HOW TO COMPLETE THIS TASK: All of the lines below are to be transcribed faithfully, with pictures excluded from the copy.
:::
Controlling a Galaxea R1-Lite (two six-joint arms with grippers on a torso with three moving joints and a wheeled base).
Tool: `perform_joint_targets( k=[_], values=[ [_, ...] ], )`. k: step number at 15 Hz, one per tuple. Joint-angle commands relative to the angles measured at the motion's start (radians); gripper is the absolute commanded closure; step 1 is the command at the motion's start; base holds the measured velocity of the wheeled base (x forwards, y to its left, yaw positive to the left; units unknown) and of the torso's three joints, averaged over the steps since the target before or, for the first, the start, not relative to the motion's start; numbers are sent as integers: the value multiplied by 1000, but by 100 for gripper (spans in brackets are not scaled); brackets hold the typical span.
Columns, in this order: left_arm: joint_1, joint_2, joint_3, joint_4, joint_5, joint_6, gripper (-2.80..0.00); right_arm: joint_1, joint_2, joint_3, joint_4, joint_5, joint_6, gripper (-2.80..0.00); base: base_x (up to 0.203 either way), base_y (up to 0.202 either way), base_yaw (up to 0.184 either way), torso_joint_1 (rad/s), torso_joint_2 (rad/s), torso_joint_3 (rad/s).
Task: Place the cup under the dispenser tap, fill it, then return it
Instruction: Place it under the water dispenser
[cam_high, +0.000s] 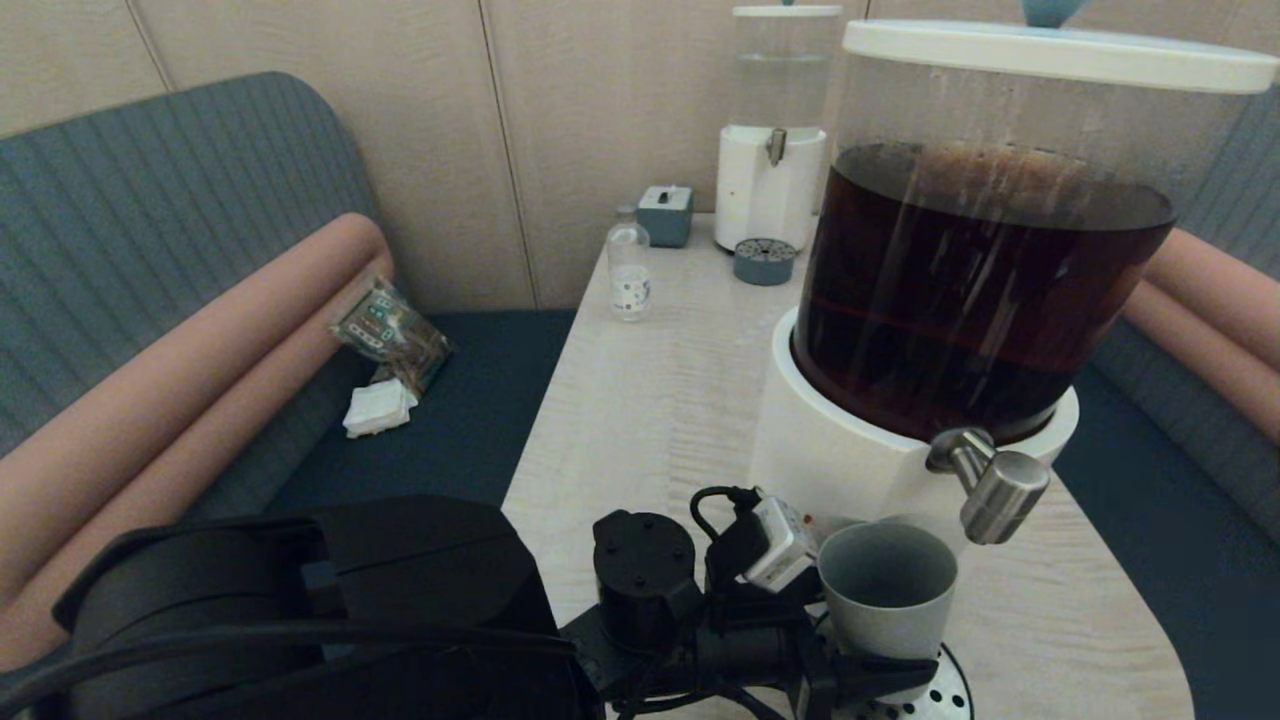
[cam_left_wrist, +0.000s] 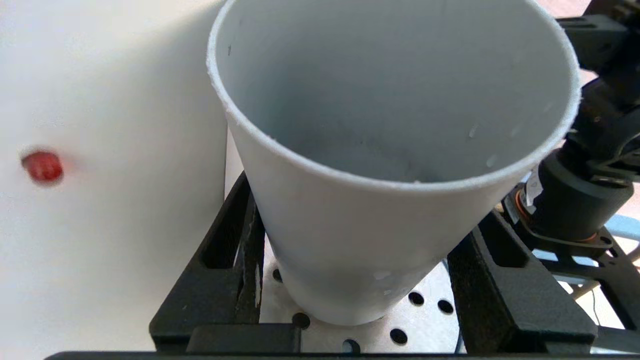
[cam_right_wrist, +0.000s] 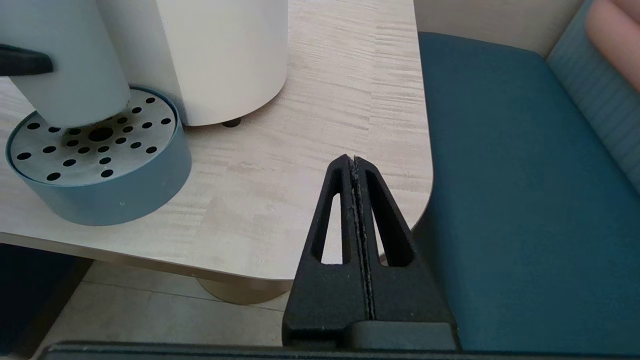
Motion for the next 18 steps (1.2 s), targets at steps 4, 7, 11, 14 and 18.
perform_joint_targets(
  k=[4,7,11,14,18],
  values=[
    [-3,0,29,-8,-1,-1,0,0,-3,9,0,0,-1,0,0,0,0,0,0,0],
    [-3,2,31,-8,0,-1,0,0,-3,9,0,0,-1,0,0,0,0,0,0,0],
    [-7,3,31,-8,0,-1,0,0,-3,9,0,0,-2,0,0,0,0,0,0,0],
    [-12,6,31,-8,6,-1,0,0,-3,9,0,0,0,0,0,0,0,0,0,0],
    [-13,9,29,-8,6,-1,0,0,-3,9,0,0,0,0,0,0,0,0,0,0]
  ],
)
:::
PROBLEM SOLUTION:
Controlling a Galaxea R1-Lite (two six-joint arms with grippers on a torso with three moving joints and a wheeled base).
Tool: `perform_joint_targets( k=[_], values=[ [_, ...] ], )`. k: step number at 15 Hz, one per tuple. Joint-angle commands relative to the angles measured at the motion's start (radians); gripper is the absolute commanded closure; step 1 is the command at the motion's start; base holds the measured velocity of the wheeled base (x forwards, y to its left, yaw positive to the left; units unknown) and of the torso's three joints, averaged over the steps since the target before or, for the first, the start, not relative to the motion's start; numbers are sent as integers: the value multiplied by 1000, but by 100 for gripper (spans in brackets are not scaled); brackets hold the typical span.
Columns, in this order: left_arm: joint_1, joint_2, joint_3, joint_4, joint_5, joint_6, gripper (-2.80..0.00); right_arm: joint_1, joint_2, joint_3, joint_4, joint_5, joint_6, gripper (-2.80..0.00); base: base_x (up to 0.203 either way), base_y (up to 0.202 either way), base_yaw (up to 0.184 either way), torso_joint_1 (rad/s), torso_joint_2 (rad/s), torso_joint_3 (rad/s).
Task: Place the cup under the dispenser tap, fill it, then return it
Instruction: Place it under the water dispenser
[cam_high, +0.000s] 
[cam_left_wrist, +0.000s] 
[cam_right_wrist, +0.000s] 
Motion for the next 18 steps (1.2 s), targets at steps 4, 7, 11, 14 and 18.
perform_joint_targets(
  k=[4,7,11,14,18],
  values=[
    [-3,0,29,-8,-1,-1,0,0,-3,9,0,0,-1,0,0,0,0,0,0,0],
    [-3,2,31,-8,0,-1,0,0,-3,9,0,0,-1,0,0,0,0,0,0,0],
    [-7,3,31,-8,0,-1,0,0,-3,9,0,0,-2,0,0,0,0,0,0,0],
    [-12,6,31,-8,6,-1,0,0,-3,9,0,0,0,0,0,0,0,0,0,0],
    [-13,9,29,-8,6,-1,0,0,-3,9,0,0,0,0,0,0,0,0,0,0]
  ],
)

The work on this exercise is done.